# Browser-basiertes online Pokerspiel mit Java



## oppaernst (19. Jan 2021)

Hallo zusammen,

ich habe bereits mit Eclipse ein lauffähiges Texas Hold'em Pokerspiel für bis zu 8 Spieler programmiert.
Das Spiel enthält aber derzeit noch keine grafische Benutzeroberfläche.

Jetzt möchte ich aus diesem Spiel ein online-Multiplayergame mit einer grafischen Benutzeroberfläche machen, das jeder Spieler über seinen Internetbrowser, z.B. von zu Hause aus, spielen kann.

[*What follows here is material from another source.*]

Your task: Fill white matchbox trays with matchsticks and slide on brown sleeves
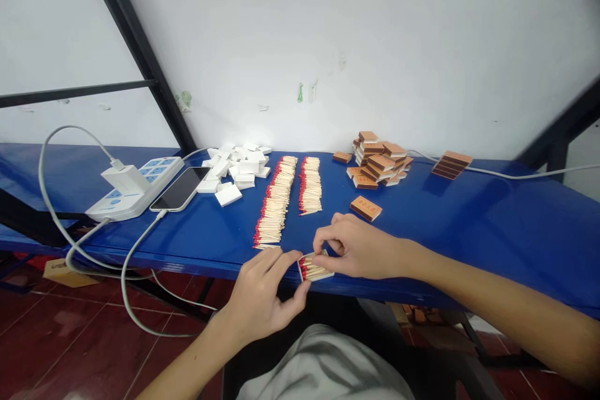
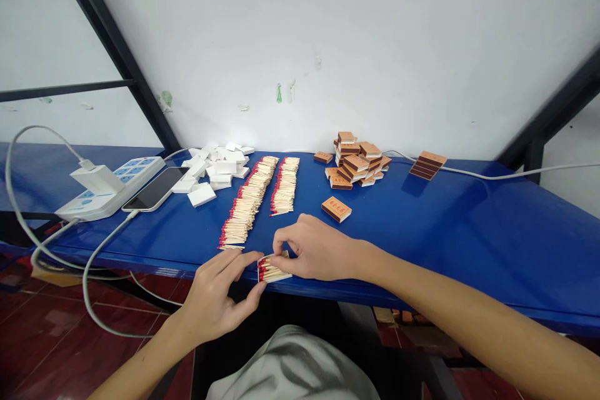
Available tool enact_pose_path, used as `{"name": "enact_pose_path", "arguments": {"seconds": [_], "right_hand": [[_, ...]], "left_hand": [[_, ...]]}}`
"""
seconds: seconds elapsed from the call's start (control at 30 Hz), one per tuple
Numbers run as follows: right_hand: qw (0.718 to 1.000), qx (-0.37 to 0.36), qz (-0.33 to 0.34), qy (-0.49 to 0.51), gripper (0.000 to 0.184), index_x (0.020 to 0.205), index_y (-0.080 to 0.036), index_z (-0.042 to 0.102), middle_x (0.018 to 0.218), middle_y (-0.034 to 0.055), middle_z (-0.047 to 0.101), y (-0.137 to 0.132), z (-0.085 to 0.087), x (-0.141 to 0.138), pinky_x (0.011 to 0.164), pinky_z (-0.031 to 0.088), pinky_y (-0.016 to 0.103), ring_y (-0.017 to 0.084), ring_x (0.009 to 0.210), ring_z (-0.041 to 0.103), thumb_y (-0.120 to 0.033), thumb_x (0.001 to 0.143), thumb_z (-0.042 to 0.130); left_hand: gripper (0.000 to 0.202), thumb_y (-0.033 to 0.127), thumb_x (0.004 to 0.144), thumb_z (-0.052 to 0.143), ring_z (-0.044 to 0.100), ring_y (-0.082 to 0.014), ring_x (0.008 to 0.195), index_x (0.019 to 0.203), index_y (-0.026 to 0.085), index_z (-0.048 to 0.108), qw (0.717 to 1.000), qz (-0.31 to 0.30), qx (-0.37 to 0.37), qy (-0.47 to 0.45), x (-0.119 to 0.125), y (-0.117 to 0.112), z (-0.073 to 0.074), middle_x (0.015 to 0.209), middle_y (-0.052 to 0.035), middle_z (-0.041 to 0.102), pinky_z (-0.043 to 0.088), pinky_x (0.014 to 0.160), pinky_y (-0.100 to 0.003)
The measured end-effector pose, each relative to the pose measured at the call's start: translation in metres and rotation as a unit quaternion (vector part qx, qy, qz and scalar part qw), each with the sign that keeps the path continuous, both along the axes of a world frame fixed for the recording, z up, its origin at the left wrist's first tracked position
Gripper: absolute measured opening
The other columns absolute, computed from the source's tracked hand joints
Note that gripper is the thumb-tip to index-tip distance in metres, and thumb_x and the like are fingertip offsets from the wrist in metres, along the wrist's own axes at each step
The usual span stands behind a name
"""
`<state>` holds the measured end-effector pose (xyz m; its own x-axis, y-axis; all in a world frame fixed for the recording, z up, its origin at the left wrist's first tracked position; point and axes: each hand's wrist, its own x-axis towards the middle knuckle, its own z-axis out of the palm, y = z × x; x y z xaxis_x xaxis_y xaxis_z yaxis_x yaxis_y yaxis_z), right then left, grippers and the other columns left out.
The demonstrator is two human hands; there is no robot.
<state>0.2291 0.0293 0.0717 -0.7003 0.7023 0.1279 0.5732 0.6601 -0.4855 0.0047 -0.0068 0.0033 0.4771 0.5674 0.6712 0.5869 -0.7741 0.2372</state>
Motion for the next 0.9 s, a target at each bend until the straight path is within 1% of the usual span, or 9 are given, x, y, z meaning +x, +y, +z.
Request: {"name": "enact_pose_path", "arguments": {"seconds": [0.07, 0.17, 0.23, 0.33, 0.4, 0.5, 0.67, 0.8, 0.9], "right_hand": [[1.000, -0.018, -0.003, 0.009, 0.016, 0.078, -0.017, 0.067, 0.052, -0.0067, 0.047, 0.002, -0.001, 0.002, 0.058, 0.031, 0.024, 0.009, 0.053, 0.045, -0.030, 0.089, 0.066], [0.999, -0.028, 0.028, 0.012, 0.014, 0.078, -0.017, 0.067, 0.055, -0.0065, 0.048, 0.006, -0.003, 0.005, 0.055, 0.032, 0.023, 0.008, 0.051, 0.042, -0.025, 0.089, 0.064], [0.998, -0.010, 0.054, 0.021, 0.013, 0.079, -0.016, 0.068, 0.066, -0.0029, 0.054, 0.008, -0.004, 0.006, 0.058, 0.035, 0.023, 0.009, 0.059, 0.048, -0.023, 0.090, 0.063], [0.997, -0.002, 0.069, 0.046, 0.012, 0.084, -0.016, 0.069, 0.083, 0.0025, 0.062, 0.010, -0.007, 0.006, 0.066, 0.041, 0.024, 0.012, 0.071, 0.055, -0.024, 0.091, 0.063], [0.996, -0.020, 0.064, 0.058, 0.010, 0.086, -0.016, 0.068, 0.081, 0.0017, 0.063, 0.011, -0.008, 0.006, 0.065, 0.042, 0.024, 0.012, 0.069, 0.056, -0.024, 0.091, 0.064], [0.995, -0.032, 0.056, 0.071, 0.009, 0.087, -0.016, 0.066, 0.075, -0.0007, 0.062, 0.011, -0.010, 0.005, 0.061, 0.041, 0.022, 0.010, 0.063, 0.053, -0.024, 0.090, 0.064], [0.993, -0.005, 0.078, 0.084, 0.006, 0.087, -0.016, 0.064, 0.077, 0.0003, 0.061, 0.009, -0.009, 0.004, 0.062, 0.042, 0.023, 0.011, 0.066, 0.051, -0.020, 0.090, 0.060], [0.989, 0.009, 0.121, 0.083, 0.002, 0.087, -0.016, 0.062, 0.083, 0.0027, 0.063, 0.007, -0.007, 0.005, 0.070, 0.045, 0.026, 0.013, 0.074, 0.056, -0.015, 0.086, 0.061], [0.989, 0.026, 0.123, 0.077, 0.003, 0.087, -0.016, 0.062, 0.085, 0.0036, 0.063, 0.007, -0.009, 0.005, 0.072, 0.045, 0.027, 0.014, 0.076, 0.056, -0.015, 0.084, 0.062]], "left_hand": [[0.028, 0.025, 0.087, 0.061, 0.063, -0.0191, 0.075, 0.113, 0.015, 0.062, 1.000, 0.001, 0.000, 0.002, 0.000, 0.000, -0.001, 0.085, -0.0066, 0.066, 0.053, 0.068, -0.031], [0.027, 0.026, 0.087, 0.061, 0.062, -0.0187, 0.075, 0.112, 0.015, 0.063, 1.000, 0.004, 0.002, -0.002, 0.000, -0.001, -0.001, 0.084, -0.0060, 0.064, 0.054, 0.068, -0.030], [0.028, 0.026, 0.087, 0.062, 0.062, -0.0190, 0.077, 0.112, 0.014, 0.064, 1.000, 0.008, 0.007, -0.014, 0.000, -0.001, -0.002, 0.086, -0.0073, 0.063, 0.054, 0.069, -0.030], [0.031, 0.023, 0.087, 0.062, 0.063, -0.0210, 0.090, 0.117, 0.014, 0.063, 0.999, 0.004, 0.016, -0.028, 0.000, 0.000, -0.002, 0.100, -0.0114, 0.064, 0.055, 0.079, -0.033], [0.033, 0.021, 0.088, 0.063, 0.064, -0.0213, 0.096, 0.120, 0.016, 0.061, 1.000, -0.007, 0.014, -0.024, -0.001, 0.001, -0.002, 0.107, -0.0114, 0.066, 0.054, 0.085, -0.034], [0.031, 0.020, 0.089, 0.063, 0.065, -0.0196, 0.094, 0.119, 0.018, 0.060, 1.000, -0.022, 0.001, -0.021, -0.001, 0.002, -0.001, 0.105, -0.0082, 0.069, 0.053, 0.086, -0.033], [0.022, 0.020, 0.090, 0.062, 0.065, -0.0192, 0.091, 0.112, 0.019, 0.059, 0.999, -0.033, -0.006, -0.018, -0.001, 0.002, 0.001, 0.103, -0.0072, 0.070, 0.052, 0.084, -0.033], [0.022, 0.019, 0.091, 0.062, 0.063, -0.0189, 0.091, 0.113, 0.019, 0.060, 0.999, -0.041, -0.004, -0.011, -0.003, 0.002, 0.000, 0.104, -0.0076, 0.068, 0.051, 0.083, -0.033], [0.022, 0.019, 0.092, 0.062, 0.063, -0.0189, 0.093, 0.114, 0.020, 0.061, 0.999, -0.044, -0.008, 0.002, -0.004, 0.002, -0.002, 0.108, -0.0081, 0.067, 0.051, 0.083, -0.033]]}}
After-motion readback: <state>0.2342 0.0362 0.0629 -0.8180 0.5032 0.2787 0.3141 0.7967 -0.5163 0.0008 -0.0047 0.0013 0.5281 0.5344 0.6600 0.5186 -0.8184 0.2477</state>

Was würdet ihr mir zur Zielerreichung empfehlen?
- Wie programmiert man soetwas?

Was soll das Spiel können?
- Grafische Spieloberfläche im Browser über Java
- Ein Spieler muss hosten und bis zu 7 Freunde nehmen am Spiel Teil
- Server-Client-Aufbau


----------



## mihe7 (21. Jan 2021)

Für das UI selbst: HTML/CSS + JavaScript
Für die Kommunikation würde sich ein über Websockets laufendes Protokoll anbieten.
Server: was grad rumliegt; theoretisch kannst Du das komplett selbst implementieren, sinnvoller ist es, was fertiges zu nehmen. SpringBoot, Java EE, Microprofile oder einzelne Implementierungen wie Grizzly+Tyrus - sollte alles möglich sein.


----------